Nor need you in OS/360 and its many follow-ons.  Assuming the file
exists and is cataloged, you need only give:

//ddname DD DSNAME=filename,DISP=SHR|OLD|MOD

If you know you're really hammering a QSAM file, DCB=BUFNO=nn can be
added to boost performance, though the effect is less than it used to be
(because the default is has long been 5 instead of the original 2).

When creating a new file, all that is generally needed is:

//ddname DD DSNAME=name,DISP=(NEW,CATLG),
// UNIT=something,SPACE=(blocksize,(primary,secondary),RLSE),
// DCB=BLKSIZE=blocksize

Utility programs may need:

// DCB=(RECFM=format,LRECL=recordsize,BLKSIZE=blocksize)

since they, by definition, are written to be flexible, but
most programs will have RECFM and LRECL hard-coded.

The complexity of JCL has been grossly exaggerated by the tendency of
textbooks to do an infodump.  The design wasn't perfect when it was
made, and has been rendered rather old-fashioned by much new technology,
but it's nowhere near as {*filter*}y-awful as many people think.

--
John W. Kennedy
"The poor have sometimes objected to being governed badly;
the rich have always objected to being governed at all."
   -- G. K. Chesterton, "The Man Who Was Thursday"



Fri, 15 Jul 2005 12:38:03 GMT  
 Card Columns (was Why did they make ... ?)
On Mon, 27 Jan 2003 04:38:03 GMT, "John W. Kennedy"

Quote:


>> Other OSes have these things called defaults and file systems,
>> rather than access method libraries, so no need to give the
>> program a list of access method parameters every time a file is
>> accessed.

>Nor need you in OS/360 and its many follow-ons.  Assuming the file
>exists and is cataloged, you need only give:

>//ddname DD DSNAME=filename,DISP=SHR|OLD|MOD

>If you know you're really hammering a QSAM file, DCB=BUFNO=nn can be
>added to boost performance, though the effect is less than it used to be
>(because the default is has long been 5 instead of the original 2).

>When creating a new file, all that is generally needed is:

>//ddname DD DSNAME=name,DISP=(NEW,CATLG),
>// UNIT=something,SPACE=(blocksize,(primary,secondary),RLSE),
>// DCB=BLKSIZE=blocksize

>Utility programs may need:

>// DCB=(RECFM=format,LRECL=recordsize,BLKSIZE=blocksize)

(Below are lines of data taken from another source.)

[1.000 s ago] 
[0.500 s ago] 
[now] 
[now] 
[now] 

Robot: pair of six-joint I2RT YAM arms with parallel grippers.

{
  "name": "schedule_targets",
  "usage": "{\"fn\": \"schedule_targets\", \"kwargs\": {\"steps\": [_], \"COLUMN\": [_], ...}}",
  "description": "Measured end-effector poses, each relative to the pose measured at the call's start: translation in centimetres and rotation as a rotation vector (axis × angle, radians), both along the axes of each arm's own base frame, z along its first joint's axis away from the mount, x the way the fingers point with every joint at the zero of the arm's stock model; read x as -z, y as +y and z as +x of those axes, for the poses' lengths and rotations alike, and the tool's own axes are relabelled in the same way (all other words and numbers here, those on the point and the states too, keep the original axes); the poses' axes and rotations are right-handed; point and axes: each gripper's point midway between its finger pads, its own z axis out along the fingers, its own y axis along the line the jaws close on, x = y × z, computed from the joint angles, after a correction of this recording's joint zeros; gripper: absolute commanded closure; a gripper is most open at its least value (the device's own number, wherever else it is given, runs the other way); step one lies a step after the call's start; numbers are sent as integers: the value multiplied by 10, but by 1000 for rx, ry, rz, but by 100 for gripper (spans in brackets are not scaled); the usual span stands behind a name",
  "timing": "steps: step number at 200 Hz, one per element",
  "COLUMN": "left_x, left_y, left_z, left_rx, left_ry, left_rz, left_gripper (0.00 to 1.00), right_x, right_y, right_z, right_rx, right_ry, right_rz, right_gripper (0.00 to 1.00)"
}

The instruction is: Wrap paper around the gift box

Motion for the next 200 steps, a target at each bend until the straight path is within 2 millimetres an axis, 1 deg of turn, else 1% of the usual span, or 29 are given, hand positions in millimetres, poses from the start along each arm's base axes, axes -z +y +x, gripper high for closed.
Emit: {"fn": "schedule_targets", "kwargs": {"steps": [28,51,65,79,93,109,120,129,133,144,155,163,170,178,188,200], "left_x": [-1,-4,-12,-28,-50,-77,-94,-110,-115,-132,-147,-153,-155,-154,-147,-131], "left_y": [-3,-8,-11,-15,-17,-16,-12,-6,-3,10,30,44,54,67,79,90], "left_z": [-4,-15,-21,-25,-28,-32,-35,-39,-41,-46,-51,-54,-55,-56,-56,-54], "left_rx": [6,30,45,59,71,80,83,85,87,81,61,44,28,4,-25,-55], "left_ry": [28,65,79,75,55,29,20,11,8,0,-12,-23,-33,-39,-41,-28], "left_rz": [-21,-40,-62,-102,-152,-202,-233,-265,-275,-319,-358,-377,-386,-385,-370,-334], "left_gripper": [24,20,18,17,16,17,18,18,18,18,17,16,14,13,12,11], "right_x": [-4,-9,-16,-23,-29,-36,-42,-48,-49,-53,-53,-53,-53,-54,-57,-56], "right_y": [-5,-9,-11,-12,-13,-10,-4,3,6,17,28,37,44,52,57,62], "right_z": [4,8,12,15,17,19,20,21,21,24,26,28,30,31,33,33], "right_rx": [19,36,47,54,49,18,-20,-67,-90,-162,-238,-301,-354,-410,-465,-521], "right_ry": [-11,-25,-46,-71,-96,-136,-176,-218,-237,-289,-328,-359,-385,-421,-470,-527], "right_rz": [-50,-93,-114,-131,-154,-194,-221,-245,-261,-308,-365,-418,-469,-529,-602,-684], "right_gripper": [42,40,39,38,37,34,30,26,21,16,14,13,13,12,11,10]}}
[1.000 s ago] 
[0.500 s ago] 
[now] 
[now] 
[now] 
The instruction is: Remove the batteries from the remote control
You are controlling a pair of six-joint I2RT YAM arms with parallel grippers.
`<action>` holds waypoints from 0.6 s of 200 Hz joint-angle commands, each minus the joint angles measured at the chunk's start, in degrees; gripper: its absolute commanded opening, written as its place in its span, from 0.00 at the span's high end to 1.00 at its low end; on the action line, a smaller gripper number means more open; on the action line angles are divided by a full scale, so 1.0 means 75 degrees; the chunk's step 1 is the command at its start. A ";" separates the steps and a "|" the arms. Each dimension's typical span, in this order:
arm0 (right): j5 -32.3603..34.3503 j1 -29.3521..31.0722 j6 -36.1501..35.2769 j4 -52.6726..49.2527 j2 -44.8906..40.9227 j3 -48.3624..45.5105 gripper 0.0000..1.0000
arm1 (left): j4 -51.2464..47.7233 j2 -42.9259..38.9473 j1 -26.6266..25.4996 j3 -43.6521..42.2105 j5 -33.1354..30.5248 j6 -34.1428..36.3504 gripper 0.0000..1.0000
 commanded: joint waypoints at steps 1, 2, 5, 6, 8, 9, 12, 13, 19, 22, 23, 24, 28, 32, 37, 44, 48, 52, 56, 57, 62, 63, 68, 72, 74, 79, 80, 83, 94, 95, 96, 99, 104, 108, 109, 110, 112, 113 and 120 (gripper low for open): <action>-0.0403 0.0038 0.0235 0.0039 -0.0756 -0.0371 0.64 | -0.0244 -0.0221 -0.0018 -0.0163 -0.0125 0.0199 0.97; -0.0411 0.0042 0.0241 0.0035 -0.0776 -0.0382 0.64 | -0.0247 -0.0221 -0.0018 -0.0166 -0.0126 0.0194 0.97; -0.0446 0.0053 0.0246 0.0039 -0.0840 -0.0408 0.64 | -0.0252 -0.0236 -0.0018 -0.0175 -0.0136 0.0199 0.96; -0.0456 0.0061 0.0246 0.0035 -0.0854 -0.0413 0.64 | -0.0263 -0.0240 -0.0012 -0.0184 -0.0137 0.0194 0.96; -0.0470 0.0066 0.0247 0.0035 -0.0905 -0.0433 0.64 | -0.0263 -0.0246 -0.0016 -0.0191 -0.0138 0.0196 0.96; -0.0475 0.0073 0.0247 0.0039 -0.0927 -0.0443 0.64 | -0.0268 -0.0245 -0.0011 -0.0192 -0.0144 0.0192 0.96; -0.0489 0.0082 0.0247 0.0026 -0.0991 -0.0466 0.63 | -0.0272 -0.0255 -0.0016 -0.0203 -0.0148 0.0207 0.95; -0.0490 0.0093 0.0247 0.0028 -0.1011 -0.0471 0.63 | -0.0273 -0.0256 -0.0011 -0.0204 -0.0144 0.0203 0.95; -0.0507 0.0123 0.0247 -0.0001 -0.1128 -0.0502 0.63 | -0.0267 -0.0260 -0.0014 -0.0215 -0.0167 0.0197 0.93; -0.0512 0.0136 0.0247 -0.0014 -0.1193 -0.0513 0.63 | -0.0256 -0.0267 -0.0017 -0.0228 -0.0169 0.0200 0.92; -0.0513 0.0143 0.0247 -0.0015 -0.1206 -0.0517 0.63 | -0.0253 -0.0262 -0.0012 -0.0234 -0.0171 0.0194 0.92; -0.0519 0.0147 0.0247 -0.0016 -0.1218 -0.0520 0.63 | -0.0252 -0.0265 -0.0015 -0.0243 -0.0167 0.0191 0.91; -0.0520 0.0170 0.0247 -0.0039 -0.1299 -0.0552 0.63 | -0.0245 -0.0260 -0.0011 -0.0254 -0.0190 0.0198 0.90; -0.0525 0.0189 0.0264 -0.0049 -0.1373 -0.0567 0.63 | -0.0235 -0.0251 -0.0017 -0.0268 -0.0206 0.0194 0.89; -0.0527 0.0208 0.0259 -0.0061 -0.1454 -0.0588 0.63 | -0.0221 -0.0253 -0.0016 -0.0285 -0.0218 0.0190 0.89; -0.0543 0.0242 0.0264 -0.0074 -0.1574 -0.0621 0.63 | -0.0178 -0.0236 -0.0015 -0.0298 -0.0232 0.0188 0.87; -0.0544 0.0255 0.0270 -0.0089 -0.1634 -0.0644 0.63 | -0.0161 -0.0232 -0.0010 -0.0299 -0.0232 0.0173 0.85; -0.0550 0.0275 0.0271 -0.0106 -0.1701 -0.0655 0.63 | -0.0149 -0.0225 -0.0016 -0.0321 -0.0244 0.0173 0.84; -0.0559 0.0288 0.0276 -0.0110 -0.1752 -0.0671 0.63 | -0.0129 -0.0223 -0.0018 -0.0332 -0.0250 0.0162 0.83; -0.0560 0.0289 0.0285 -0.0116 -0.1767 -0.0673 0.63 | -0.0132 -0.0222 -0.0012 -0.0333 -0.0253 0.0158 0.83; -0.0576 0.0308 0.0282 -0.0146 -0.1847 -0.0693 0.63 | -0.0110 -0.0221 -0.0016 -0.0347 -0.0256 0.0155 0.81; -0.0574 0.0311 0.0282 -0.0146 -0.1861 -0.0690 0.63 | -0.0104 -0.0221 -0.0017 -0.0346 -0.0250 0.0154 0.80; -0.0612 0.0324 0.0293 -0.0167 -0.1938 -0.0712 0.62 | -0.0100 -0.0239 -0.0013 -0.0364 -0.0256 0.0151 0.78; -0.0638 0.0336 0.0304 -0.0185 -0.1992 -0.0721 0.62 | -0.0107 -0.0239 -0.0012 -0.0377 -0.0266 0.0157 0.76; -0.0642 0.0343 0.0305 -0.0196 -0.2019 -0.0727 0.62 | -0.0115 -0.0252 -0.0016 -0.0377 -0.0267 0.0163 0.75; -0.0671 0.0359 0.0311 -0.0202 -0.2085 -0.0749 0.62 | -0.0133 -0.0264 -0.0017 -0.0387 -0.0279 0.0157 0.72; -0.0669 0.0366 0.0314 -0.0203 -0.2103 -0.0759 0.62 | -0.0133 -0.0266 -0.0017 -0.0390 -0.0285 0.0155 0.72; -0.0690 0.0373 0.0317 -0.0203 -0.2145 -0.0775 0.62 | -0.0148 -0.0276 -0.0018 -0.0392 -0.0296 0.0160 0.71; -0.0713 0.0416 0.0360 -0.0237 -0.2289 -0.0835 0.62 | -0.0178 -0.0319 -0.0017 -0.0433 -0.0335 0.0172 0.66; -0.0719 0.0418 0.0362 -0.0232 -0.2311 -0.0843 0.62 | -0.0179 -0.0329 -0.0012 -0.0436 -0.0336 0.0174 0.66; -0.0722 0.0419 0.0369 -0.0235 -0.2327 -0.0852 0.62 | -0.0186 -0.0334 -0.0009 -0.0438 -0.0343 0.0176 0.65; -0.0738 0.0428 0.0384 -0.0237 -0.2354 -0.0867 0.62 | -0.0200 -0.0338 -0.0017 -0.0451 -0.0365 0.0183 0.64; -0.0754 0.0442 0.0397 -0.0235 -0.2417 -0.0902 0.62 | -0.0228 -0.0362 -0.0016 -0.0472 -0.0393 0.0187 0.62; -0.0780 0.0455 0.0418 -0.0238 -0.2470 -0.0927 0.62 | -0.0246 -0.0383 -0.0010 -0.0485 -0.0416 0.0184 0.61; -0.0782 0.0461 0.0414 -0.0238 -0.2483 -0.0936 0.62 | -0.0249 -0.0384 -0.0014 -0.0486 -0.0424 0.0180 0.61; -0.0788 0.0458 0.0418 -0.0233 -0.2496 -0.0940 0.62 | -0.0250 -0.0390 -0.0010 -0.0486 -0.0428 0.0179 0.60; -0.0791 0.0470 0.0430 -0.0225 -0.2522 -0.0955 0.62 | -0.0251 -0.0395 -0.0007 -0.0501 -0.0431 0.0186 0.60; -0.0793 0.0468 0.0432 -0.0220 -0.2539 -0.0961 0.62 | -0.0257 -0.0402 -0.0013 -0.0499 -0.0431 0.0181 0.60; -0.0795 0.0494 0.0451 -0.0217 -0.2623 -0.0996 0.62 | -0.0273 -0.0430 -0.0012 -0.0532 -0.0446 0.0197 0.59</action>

>since they, by definition, are written to be flexible, but
>most programs will have RECFM and LRECL hard-coded.

>The complexity of JCL has been grossly exaggerated by the tendency of
>textbooks to do an infodump.  The design wasn't perfect when it was
>made, and has been rendered rather old-fashioned by much new technology,
>but it's nowhere near as {*filter*}y-awful as many people think.

It's the knowledge required to fill in the blanks that is the
barrier to understanding. Most programmers have a hard time
picking reasonable values -- they just don't want to know about
the details -- an order of magnitude or two plus or minus is
close enough for them, or whatever the analyst estimates. System
programmers always had to QA JCL and change the values
appropriately in the shops I worked at.

Thanks. Take care, Brian Inglis         Calgary, Alberta, Canada
--

    fake address                use address above to reply






Fri, 15 Jul 2005 16:42:46 GMT  
 Card Columns (was Why did they make ... ?)

Quote:


>>No.  If all you're doing is an 80-80 list (or anything similar, for
>>that matter) you need multiple cycles only if you need to go through
>>the card's data multiple times.
>You are, of course, correct: I was thinking of the 716 printer on the
>7090 rather than the 407.

I never had to actually write code to use the 716, but I seem to recall
that in addition to requiring additional print cycles for more than
72 characters (more exactly, more than 24 words of data) you would
also need an I/O event to send appropriate signals to the hubs to
suppress the linefeed.  Or do I have it backwards, and the carriage
didn't move until you sent an order for a do-the-linefeed pulse
to be emitted?

I think I'm going to have to go on an archaeological expedition to find
my 7090 PoP where this is documented.